> **Exercise instructions**
Find the string "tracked" in the data, and copy out each line that has it.

☆ ☆ ☆

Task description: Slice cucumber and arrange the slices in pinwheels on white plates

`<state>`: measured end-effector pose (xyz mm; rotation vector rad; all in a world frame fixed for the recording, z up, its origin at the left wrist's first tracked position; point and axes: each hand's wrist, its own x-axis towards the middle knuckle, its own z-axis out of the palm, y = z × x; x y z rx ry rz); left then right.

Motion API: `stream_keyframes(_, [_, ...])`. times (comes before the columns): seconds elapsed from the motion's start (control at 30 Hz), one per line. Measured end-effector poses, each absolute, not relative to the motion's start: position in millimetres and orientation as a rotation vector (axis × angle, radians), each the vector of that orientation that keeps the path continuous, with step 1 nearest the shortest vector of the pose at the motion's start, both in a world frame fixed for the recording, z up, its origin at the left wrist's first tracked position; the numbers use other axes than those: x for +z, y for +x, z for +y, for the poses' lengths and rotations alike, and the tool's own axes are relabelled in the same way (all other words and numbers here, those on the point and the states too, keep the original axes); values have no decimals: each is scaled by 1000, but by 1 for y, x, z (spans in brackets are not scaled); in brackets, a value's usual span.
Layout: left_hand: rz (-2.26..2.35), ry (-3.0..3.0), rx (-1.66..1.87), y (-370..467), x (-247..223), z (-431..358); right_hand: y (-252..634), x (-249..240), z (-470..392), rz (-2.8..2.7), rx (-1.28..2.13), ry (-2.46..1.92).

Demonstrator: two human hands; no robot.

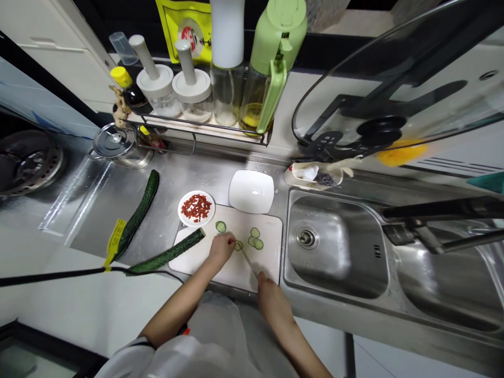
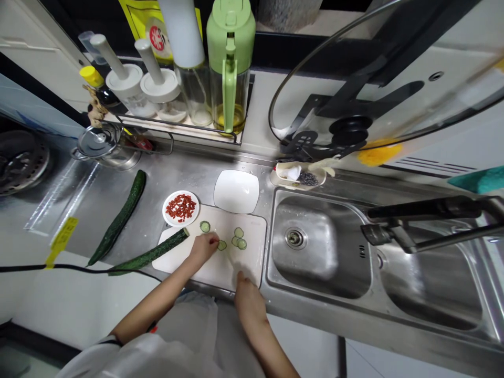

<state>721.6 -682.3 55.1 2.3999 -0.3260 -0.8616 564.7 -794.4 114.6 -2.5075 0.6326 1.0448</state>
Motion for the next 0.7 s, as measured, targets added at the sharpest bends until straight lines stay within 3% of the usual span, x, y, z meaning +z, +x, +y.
stream_keyframes(0.7, [-332, 2422, -841, 723, 52, -682, 580, 126, -792, 608, 1128, -2541])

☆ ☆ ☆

> **Expected answer**
`<state>`: measured end-effector pose (xyz mm; rotation vector rad; all in a world frame fixed for the recording, z up, its origin at the left wrist's first tracked position; point and axes: each hand's wrist, its own x-axis towards the middle knuckle, its own z-axis out of the palm, y = z × x; x y z rx ry rz); left then right.
Motion API: `stream_keyframes(_, [_, ...])`. times (comes before the columns): seconds elapsed from the motion's start (control at 30 Hz), one per line. Measured end-effector poses, each absolute, not relative to the motion's start: position in millimetres and orientation as a rotation vector (axis × angle, radians), each the vector of that orientation that keeps the path continuous, with step 1 nearest the shortest vector of the pose at the motion's start, both in a world frame fixed for the recording, z up, its origin at the left wrist's first tracked position; the numbers use other axes than those: x for +z, y for +x, z for +y, for the poses' lengths and rotations alike, and the tool's own axes are relabelled in the same way (all other words and numbers here, those on the point and the states too, keep the original axes); values have no decimals: each is scaled by 1000, but by 1 for y, x, z (spans in brackets are not scaled); in brackets, a value's usual span.

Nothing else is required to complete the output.